* EXERCISE DATA
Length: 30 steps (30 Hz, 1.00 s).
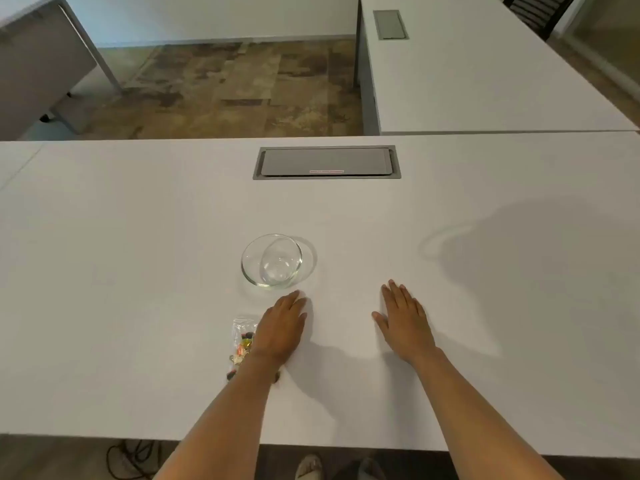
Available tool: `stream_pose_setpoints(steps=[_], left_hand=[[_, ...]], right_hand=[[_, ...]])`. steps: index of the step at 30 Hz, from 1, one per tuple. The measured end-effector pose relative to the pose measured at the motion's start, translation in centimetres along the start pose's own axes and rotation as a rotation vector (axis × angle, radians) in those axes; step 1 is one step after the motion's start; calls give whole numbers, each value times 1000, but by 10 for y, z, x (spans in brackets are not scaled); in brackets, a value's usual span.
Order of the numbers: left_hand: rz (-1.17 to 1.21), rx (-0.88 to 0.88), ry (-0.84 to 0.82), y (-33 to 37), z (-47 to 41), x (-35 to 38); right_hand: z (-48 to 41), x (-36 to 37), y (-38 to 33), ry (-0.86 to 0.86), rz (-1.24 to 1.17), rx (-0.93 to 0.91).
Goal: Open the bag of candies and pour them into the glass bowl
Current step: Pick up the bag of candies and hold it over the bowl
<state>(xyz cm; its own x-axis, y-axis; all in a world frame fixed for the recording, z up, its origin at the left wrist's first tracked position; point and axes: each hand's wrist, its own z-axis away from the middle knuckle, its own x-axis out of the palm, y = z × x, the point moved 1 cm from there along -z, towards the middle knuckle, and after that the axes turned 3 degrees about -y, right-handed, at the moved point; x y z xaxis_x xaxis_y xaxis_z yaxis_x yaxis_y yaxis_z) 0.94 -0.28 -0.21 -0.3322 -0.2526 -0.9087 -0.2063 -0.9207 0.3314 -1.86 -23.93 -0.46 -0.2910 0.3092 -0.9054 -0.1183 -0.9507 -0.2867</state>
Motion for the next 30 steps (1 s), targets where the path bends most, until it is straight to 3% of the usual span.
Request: stream_pose_setpoints(steps=[5, 10, 16, 19, 30], left_hand=[[73, -68, 32, -33, 12, -21], [-2, -128, -8, -57, 20, -33], [-10, -167, -93, -57, 20, -36], [99, -187, -89, -53, 25, -34], [549, -164, -144, 0, 25, -70]], right_hand=[[2, -4, 1, -30, 10, -13], [6, -5, 1, -69, 11, -18], [9, -6, -1, -101, 0, -20], [10, -8, -2, -108, -15, -23], [9, -38, -45, 56, -601, -86]])
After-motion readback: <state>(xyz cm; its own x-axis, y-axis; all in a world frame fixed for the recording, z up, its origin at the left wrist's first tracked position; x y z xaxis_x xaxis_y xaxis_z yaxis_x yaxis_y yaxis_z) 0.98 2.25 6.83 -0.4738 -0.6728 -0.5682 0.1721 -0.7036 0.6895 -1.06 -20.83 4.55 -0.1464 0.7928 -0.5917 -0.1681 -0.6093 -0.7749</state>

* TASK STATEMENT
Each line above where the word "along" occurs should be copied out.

* WRITTEN SOLUTION
Available tool: `stream_pose_setpoints(steps=[_], left_hand=[[_, ...]], right_hand=[[_, ...]])`. steps: index of the step at 30 Hz, from 1, one per tuple. The measured end-effector pose relative to the pose measured at the motion's start, translation in centimetres along the start pose's own axes and rotation as a rotation vector (axis × angle, radians) in those axes; step 1 is one step after the motion's start; calls give whole numbers, each value times 1000, but by 10 for y, z, x (spans in brackets are not scaled); in brackets, a value's usual span.
<state>(xyz cm; its own x-axis, y-axis; all in a world frame fixed for the recording, z up, its origin at the left wrist's first tracked position; point and axes: each hand's wrist, its own z-axis away from the middle knuckle, its own x-axis out of the palm, y = z × x, the point moved 1 cm from there along -z, towards the middle knuckle, and after that the axes turned 3 degrees about -y, right-handed, at the moved point; x y z xaxis_x xaxis_y xaxis_z yaxis_x yaxis_y yaxis_z) 0.94 -0.28 -0.21 -0.3322 -0.2526 -0.9087 -0.2063 -0.9207 0.3314 -1.86 -23.93 -0.46 -0.2910 0.3092 -0.9054 -0.1183 -0.9507 -0.2867</state>

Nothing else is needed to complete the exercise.